For measures claiming to predict biology from behavior, the requirement is biological validation before clinical translation. Show that behavioral signals correlate with biological criterion measures. Demonstrate mechanistic links between observed behaviors and biological substrates. Prove that digital measures provide information about biology beyond what clinical observation reveals. Only then can behavioral measures become biological markers.
For measures that correlate behaviors with outcomes without biological grounding, the appropriate framework is outcome prediction, not biological measurement. These measures should be evaluated on their ability to forecast clinical events, complement clinical assessment, and improve patient care. They may be valuable without being biomarkers. Calling them biomarkers does not strengthen their claims; it muddles their evaluation.
This conceptual discipline enables rather than constrains progress. It clarifies validation requirements, preventing wasted effort pursuing wrong evidentiary standards. It enables meaningful synthesis by grouping compatible measures. It provides clear regulatory pathways by matching measures to appropriate evaluation frameworks. It strengthens research by aligning methods with measurement types.
The alternative is continued confusion: studies applying incompatible validation standards, meta-analyses pooling incommensurable measures, clinical skepticism dismissing legitimate innovations alongside unsupported claims. Terminological promiscuity feels permissive but actually impedes progress by obscuring what must be proven and preventing appropriate evaluation. Worse, it creates a perverse equilibrium in which ever more papers can be published, grants can be justified, and products can be pitched on the strength of “biomarker” branding, even as the field quietly loses the shared criteria needed to distinguish measurement from prediction, correlation from mechanism, and genuine clinical readiness from statistical novelty.
Embracing specificity
Some will worry that conceptual boundaries stifle innovation. If we restrict “biomarker” terminology to biologically grounded measures, does this devalue behavioral research? Does it close doors to novel approaches?
The opposite proves true. Clarity enables innovation by directing research toward appropriate goals. Behavioral correlates can be enormously valuable for screening, monitoring, and intervention triggering. Freeing them from inappropriate biomarker validation requirements lets them be evaluated on their actual merits: prediction accuracy, clinical utility, practical feasibility. Forcing them into biomarker frameworks creates barriers they need not overcome.
Consider predictive models for hospital readmission. These incorporate demographics, prior utilization, comorbidities, functional status, and social determinants. They predict important outcomes without claiming to measure biological processes. Their utility derives from outcome prediction, not biological insight. We do not demand they validate against molecular markers or reveal disease mechanisms. We evaluate them on discrimination, calibration, and decision curve analysis. They serve clinical purposes without being biomarkers.
Digital behavioral measures could follow similar paths. GPS mobility predicting psychiatric relapse. Smartphone usage forecasting depression recurrence. Social media activity flagging suicide risk. These could be evaluated as prediction methods serving specific clinical functions, assessed on their ability to improve outcomes when integrated into care pathways. The validation burden would be substantial but appropriate: prospective studies, external validation, decision impact analysis, implementation research.
Freeing these measures from biological validation requirements does not diminish their potential value but rather focuses evaluation on what they actually provide: behavioral information with potential clinical utility. This is not a lesser goal but a different one, meriting specific frameworks and rigorous standards.
Meanwhile, measures attempting to infer biology from behavior face a clearer research agenda: demonstrate biological grounding before claiming biomarker status. Conduct the studies linking behavioral signals to biological substrates. Show that voice features correlate with dopamine imaging findings. Prove that gait patterns track white matter integrity. Validate that keystroke dynamics reflect neural processing capacity beyond behavioral task performance.
This research is challenging and resource-intensive. It requires combining digital measurement with expensive biological assays: neuroimaging, PET scanning, cerebrospinal fluid sampling, genetic sequencing. It demands large samples, longitudinal designs, multi-site collaborations. But this is what biological validation requires. Avoiding this work while claiming biomarker status creates illusion of progress while the translational gap persists.
Anticipating objections
The proposed framework will inevitably face objections. Addressing them clarifies rather than weakens the argument.

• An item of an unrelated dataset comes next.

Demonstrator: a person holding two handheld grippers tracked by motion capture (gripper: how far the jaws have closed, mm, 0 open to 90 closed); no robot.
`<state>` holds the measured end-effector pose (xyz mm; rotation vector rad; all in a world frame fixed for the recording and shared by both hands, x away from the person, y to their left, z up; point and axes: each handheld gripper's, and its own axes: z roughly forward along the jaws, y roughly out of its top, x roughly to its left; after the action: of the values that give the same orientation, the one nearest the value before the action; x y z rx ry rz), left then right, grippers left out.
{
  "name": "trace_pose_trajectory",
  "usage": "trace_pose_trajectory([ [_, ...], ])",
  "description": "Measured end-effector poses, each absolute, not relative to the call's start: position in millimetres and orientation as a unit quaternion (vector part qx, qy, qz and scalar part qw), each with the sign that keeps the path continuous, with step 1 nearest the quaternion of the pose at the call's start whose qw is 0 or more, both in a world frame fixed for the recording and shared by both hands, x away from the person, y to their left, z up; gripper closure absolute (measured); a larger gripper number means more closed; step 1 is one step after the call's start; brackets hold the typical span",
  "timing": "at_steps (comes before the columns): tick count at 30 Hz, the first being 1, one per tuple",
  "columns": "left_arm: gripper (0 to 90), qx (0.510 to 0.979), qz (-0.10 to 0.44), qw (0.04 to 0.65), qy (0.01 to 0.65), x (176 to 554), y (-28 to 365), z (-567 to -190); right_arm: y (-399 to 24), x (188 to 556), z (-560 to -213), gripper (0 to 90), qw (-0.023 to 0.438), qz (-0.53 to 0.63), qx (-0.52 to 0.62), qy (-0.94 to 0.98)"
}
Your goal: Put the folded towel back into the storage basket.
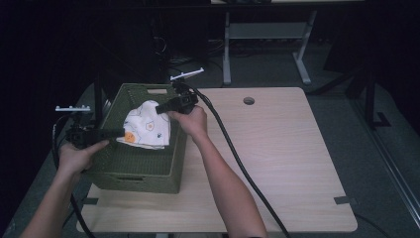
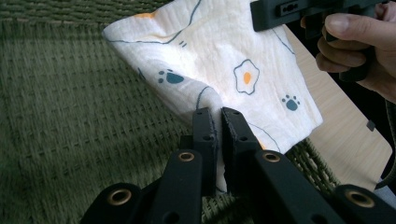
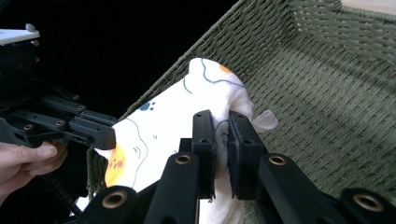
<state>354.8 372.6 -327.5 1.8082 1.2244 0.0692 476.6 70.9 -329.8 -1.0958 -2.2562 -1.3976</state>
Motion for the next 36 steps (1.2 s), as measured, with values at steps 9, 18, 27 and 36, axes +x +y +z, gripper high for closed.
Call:
trace_pose_trajectory([
  [9, 85.2, 0.729, 0.026, 0.457, 0.509, 356, 378, -335, 76, 475, -337, 82.0, 0.136, -0.478, -0.377, -0.782],
  [18, 85.1, 0.73, 0.029, 0.449, 0.515, 357, 386, -340, 83, 478, -345, 81.9, 0.142, -0.476, -0.38, -0.78],
  [27, 85.0, 0.728, 0.03, 0.445, 0.521, 359, 387, -342, 86, 479, -349, 81.8, 0.145, -0.474, -0.379, -0.781],
  [36, 83.4, 0.73, 0.041, 0.432, 0.528, 361, 387, -344, 89, 479, -350, 78.9, 0.141, -0.467, -0.375, -0.788],
])
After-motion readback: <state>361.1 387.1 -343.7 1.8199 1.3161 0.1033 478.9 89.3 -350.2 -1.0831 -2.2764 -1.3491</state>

Objection 1: Biological and behavioral systems are deeply intertwined—strict boundaries are artificial. This objection is correct about entanglement but wrong about implications. Yes, all behavior emerges from biology. But the question is not whether behavior is biological, but what information measurement provides. Blood pressure emerged from cardiovascular biology yet became a biomarker because measuring it revealed information about cardiac function and vascular resistance not apparent from observing the person. The framework does not deny connections; it asks what each measurement tells us that we could not know otherwise.
Objection 2: Strict categorization might prematurely dismiss novel approaches. The framework does not dismiss innovations but clarifies their validation requirements. A novel measure claiming to predict dopaminergic function from voice should validate against dopamine imaging—challenging but not dismissive. A novel behavioral predictor of depression relapse should validate through outcome prediction—different validation, not lesser value. The framework prevents premature claims while preserving space for ambitious research. What it eliminates is claiming biological insight without biological validation.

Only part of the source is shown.